[Exercise goal] From the listing below, pick out each line with the word "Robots".

*** Opening of Task input ***

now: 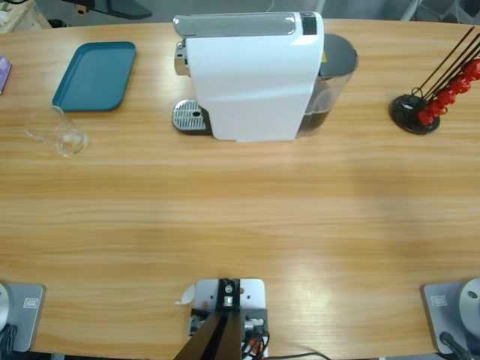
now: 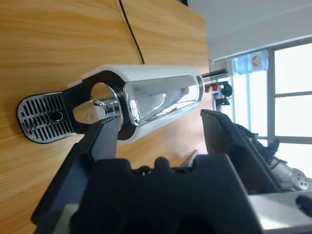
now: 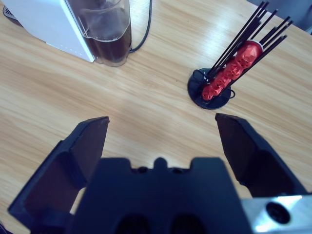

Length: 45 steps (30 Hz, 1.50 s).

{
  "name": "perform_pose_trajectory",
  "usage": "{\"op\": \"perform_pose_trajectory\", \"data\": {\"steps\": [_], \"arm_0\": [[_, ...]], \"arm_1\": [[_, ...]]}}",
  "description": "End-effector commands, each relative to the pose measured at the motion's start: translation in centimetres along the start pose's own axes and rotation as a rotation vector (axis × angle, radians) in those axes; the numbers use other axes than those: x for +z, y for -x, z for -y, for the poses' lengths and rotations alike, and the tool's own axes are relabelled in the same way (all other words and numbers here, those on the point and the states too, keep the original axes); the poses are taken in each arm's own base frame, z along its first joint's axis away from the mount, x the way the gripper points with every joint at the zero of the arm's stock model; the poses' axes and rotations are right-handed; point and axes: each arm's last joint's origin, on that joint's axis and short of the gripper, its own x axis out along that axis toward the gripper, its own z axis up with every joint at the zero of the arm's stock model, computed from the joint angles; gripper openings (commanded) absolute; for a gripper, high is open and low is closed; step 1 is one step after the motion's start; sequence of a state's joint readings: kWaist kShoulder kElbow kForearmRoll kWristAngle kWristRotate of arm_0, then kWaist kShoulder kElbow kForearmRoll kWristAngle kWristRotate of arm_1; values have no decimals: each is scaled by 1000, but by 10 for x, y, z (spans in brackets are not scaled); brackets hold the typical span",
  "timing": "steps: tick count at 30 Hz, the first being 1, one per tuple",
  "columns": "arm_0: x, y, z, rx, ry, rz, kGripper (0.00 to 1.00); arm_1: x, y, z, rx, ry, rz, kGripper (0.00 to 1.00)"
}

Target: Pour coffee

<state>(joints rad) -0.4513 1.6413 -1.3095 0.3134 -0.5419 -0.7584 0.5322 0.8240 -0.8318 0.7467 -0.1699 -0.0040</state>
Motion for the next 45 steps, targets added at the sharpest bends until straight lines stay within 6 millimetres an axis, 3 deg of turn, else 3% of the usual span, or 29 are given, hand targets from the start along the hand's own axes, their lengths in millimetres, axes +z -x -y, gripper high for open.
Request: {"op": "perform_pose_trajectory", "data": {"steps": [1,7,10,13,14,18,25,28,31,33,35,45], "arm_0": [[-11,-36,-30,69,67,-117,724],[-7,-48,-33,70,75,-133,715],[-4,-54,-31,65,75,-134,607],[-2,-58,-29,62,73,-138,600],[-2,-59,-29,61,72,-137,598],[-2,-56,-26,57,64,-131,434],[2,-46,-17,43,35,-96,423],[3,-45,-15,40,32,-93,347],[3,-45,-16,44,33,-93,148],[2,-46,-17,46,35,-95,138],[2,-47,-17,47,37,-98,3],[3,-40,-11,28,15,-81,0]], "arm_1": [[-4,-1,0,2,2,5,1000],[-4,0,0,2,2,6,1000],[-4,0,0,2,2,6,1000],[-4,0,0,2,2,6,1000],[-4,0,0,2,2,6,1000],[-4,-1,0,2,2,5,1000],[-4,-1,0,2,2,5,1000],[-4,0,0,2,2,6,1000],[-4,0,0,2,2,6,1000],[-4,0,0,2,2,6,1000],[-4,0,0,2,2,5,1000],[-4,-1,0,2,2,5,1000]]}}
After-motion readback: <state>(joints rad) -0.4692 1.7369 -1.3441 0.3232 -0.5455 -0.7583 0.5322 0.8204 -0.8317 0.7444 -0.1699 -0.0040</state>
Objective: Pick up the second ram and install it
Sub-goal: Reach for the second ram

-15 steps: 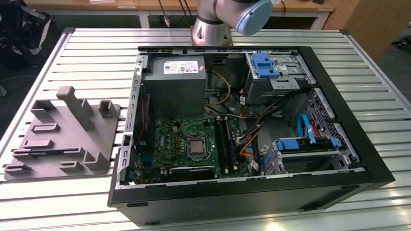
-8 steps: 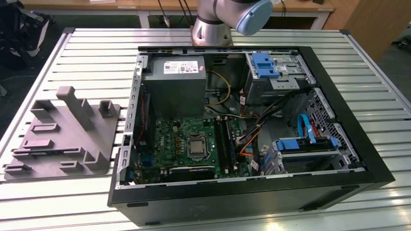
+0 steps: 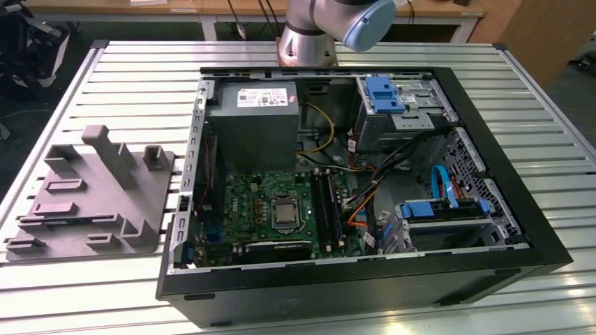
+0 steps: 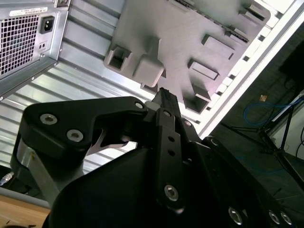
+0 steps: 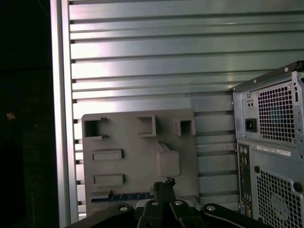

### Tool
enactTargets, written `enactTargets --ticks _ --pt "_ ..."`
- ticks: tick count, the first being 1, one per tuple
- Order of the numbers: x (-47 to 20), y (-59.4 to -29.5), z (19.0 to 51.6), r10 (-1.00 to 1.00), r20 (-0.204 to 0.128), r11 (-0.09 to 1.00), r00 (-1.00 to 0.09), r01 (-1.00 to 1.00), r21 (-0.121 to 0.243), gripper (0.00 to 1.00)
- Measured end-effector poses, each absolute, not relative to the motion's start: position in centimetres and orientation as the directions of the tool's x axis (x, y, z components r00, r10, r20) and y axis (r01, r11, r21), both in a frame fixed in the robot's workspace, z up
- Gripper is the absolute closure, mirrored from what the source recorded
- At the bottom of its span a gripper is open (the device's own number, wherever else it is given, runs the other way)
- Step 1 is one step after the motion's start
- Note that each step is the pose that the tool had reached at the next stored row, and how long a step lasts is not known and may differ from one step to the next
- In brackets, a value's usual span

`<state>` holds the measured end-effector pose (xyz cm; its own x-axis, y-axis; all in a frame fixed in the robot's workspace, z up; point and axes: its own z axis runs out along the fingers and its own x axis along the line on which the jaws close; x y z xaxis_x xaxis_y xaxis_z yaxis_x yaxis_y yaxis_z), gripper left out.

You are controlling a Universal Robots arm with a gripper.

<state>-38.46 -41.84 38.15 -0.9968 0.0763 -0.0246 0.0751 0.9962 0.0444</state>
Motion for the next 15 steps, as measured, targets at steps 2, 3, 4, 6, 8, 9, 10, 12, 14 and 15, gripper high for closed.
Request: enactTargets --ticks 2,3,4,6,8,9,10,12,14,15 --pt "-38.5 -42.2 38.0 0.076 -0.025 0.996 -0.997 0.075 0.044 0.90" --pt "-38.5 -42.3 37.9 0.076 -0.025 0.996 -0.997 0.075 0.044 0.90" --pt "-38.6 -42.5 37.9 0.076 -0.025 0.996 -0.997 0.075 0.044 0.90" --pt "-38.7 -42.8 37.7 0.076 -0.025 0.996 -0.997 0.075 0.044 0.90" --pt "-38.8 -43.1 37.5 0.076 -0.025 0.996 -0.997 0.075 0.044 0.90" --pt "-38.8 -43.3 37.4 0.076 -0.025 0.996 -0.997 0.075 0.044 0.90" --pt "-38.9 -43.4 37.4 0.076 -0.025 0.996 -0.997 0.075 0.044 0.90" --pt "-38.9 -43.7 37.2 0.076 -0.025 0.996 -0.997 0.075 0.044 0.90" --pt "-39.0 -43.9 37.0 0.076 -0.025 0.996 -0.997 0.075 0.044 0.90" --pt "-39.1 -44.0 36.9 0.076 -0.025 0.996 -0.997 0.075 0.044 0.90"
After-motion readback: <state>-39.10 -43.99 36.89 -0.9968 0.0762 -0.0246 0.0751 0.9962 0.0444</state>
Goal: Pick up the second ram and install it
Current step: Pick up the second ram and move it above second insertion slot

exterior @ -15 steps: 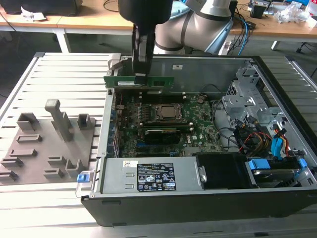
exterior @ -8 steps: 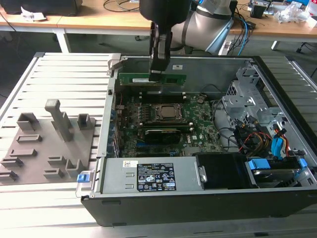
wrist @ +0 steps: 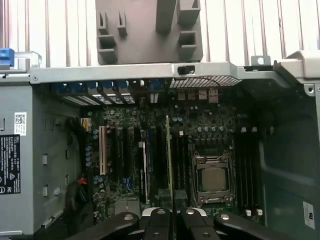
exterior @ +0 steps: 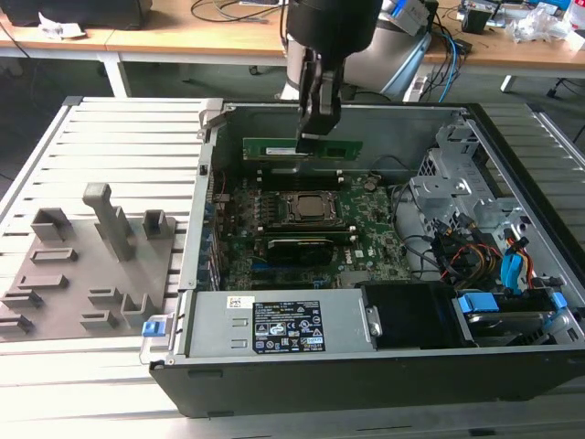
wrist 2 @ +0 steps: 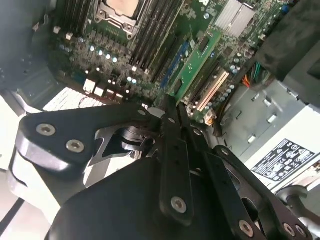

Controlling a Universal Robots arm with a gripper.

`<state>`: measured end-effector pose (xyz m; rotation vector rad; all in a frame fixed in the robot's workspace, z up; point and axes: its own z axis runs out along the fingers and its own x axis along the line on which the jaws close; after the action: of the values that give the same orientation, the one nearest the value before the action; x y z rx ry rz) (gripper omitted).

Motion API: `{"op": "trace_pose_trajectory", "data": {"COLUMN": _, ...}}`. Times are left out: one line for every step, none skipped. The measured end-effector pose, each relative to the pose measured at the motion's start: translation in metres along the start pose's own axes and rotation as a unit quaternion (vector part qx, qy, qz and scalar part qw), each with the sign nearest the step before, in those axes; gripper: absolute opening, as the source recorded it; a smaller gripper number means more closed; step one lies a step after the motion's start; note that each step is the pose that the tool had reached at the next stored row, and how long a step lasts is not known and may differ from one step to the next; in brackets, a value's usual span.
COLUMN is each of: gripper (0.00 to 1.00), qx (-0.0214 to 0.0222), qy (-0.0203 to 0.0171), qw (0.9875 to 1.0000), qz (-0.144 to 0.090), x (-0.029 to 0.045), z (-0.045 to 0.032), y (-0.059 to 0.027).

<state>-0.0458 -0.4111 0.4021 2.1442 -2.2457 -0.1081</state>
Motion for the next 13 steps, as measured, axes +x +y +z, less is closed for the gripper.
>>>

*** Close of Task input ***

[Solution]
You are controlling a Universal Robots arm with a gripper.
Controlling a Universal Robots arm with a gripper.

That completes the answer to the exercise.